Heywood Yu/Saskatoon StarPhoenix. New president Kent Peterson speaks during annual CUPE Saskatchewan convention in Saskatoon on March 15, 2024.

“Doing nothing isn’t an option. We have to double and triple down our efforts of what we were doing,” Kent Peterson said.

Trillian Reynoldson, Regina Leader-Post

After being involved with the Canadian Union of Public Employees (CUPE) Saskatchewan for over a decade and serving as the secretary-treasurer for the past four years, Kent Peterson has been sworn in as the union’s president.

While being elected as president is an honour for Peterson, he said it isn’t just about titles and positions — it’s about making life better for Saskatchewan workers.

“They’re my friends, they’re the people who provide public services across the province and they’re really the folks who power our communities in a lot of ways,” he said during an interview on Friday. “For me it’s always been about doing the work to get them fair pay, to eliminate violence in their workplaces, to better their working conditions, and all of those other issues they face every day.”

Representing 31,000 members across the province who work in health care, education and municipal sectors, Peterson said there’s a lot of work to be done and he has a responsibility to lead those efforts.

“Those places of work under this provincial government are not very fun places to work,” he said, adding that his approach is a continuation of what CUPE has already been doing, but the difference is the crisis that members are facing has reached a breaking point. “Doing nothing isn’t an option.
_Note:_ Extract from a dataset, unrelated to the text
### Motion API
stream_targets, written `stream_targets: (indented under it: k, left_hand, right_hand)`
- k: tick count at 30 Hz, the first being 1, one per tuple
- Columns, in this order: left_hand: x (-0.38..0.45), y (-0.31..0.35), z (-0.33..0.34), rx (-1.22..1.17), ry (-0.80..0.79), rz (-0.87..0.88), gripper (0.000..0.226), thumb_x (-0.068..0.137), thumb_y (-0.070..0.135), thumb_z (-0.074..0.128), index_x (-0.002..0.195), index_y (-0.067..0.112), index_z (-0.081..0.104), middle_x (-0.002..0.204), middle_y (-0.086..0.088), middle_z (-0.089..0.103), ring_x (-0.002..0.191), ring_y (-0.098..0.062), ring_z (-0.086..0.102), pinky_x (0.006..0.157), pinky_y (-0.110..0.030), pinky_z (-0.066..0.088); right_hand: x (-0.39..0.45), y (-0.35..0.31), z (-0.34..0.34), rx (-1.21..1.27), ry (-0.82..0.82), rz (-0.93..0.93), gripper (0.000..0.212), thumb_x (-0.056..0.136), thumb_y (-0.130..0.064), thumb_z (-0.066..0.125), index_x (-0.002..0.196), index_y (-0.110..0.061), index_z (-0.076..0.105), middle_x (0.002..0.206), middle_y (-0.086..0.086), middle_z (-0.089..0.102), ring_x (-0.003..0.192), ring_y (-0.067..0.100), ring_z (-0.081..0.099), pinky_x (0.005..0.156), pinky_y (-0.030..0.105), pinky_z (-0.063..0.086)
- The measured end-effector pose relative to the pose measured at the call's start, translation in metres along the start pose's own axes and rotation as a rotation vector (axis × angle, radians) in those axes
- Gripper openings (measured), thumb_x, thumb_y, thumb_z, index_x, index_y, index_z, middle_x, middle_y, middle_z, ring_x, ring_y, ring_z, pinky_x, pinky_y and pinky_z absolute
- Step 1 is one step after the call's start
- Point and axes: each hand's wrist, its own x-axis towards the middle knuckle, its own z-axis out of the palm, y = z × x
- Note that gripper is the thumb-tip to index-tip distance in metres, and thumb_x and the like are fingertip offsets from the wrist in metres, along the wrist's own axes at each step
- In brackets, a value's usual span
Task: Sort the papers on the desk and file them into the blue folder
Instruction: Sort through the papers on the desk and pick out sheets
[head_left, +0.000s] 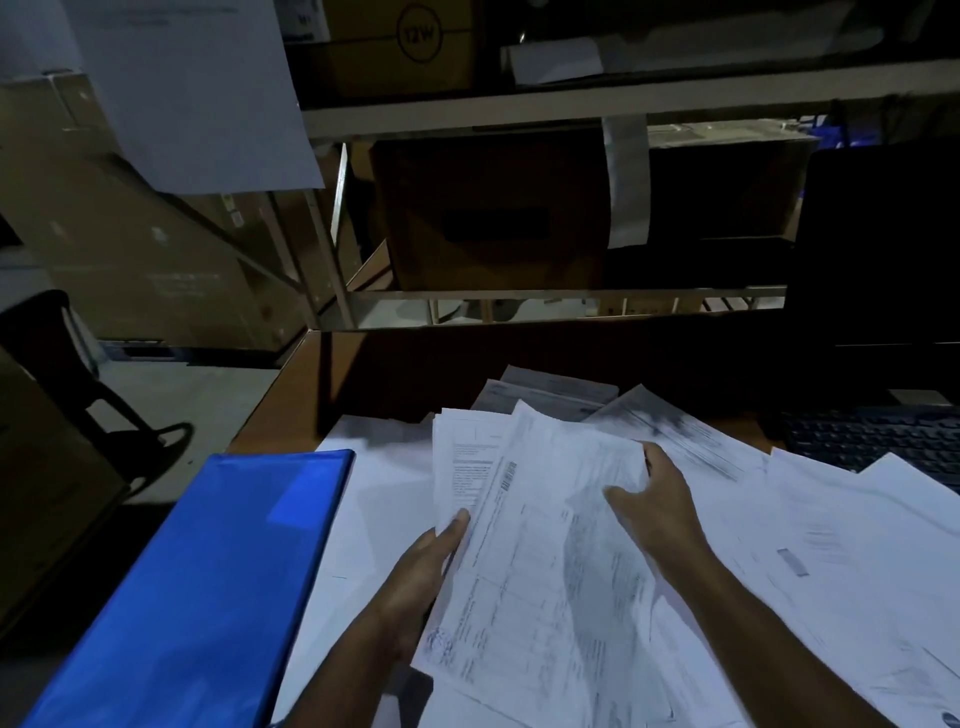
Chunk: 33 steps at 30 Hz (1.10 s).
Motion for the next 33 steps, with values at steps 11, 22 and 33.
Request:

We have to double and triple down our efforts of what we were doing.”

CUPE plans to organize and mobilize all members across the province. Peterson said this involves talking to members about the issues that impact them at work and in their home life and then connecting that to the policies, laws and decisions of the government.

“We hear from our members every single day, in health care for example — that sector is in crisis and there’s no other way to describe it,” he said.

“We talk to our members about that and we let them know that it is this provincial government under Scott Moe that has been underfunding health care and refusing to hire good, permanent, well-paid health care staff, which leads to that understaffing and burnout and those unsafe working conditions.”

Peterson said services have been privatized, funding for public services has been cut and Saskatchewan workers are being shortchanged.

“That’s why medical wait times are out of control. It is why kids don’t have enough EAs (educational assistants) in school. It is why wages aren’t keeping up. The workers I represent have had enough,” he said in a release from CUPE.

With upcoming school board, municipal and provincial elections, Peterson said he will encourage CUPE members and all workers to “vote for change” and elect progressive candidates.

“This year bigger paycheques are on the ballot, good jobs are on the ballot, protecting public services are on the ballot, and just a basic level of decency and respect for working people is on the ballot,” he said.

In February, the union called on the province to raise wages for health-care workers as the cost of living outpaces salaries, according to a nine-question survey taken by nearly 2,000 CUPE 5430 members between Nov. 1 and Nov. 9. The survey found 17 per cent of respondents have one other job and three per cent have two or more. Eighty-six per cent of respondents said they cut back their grocery budget to make ends meet.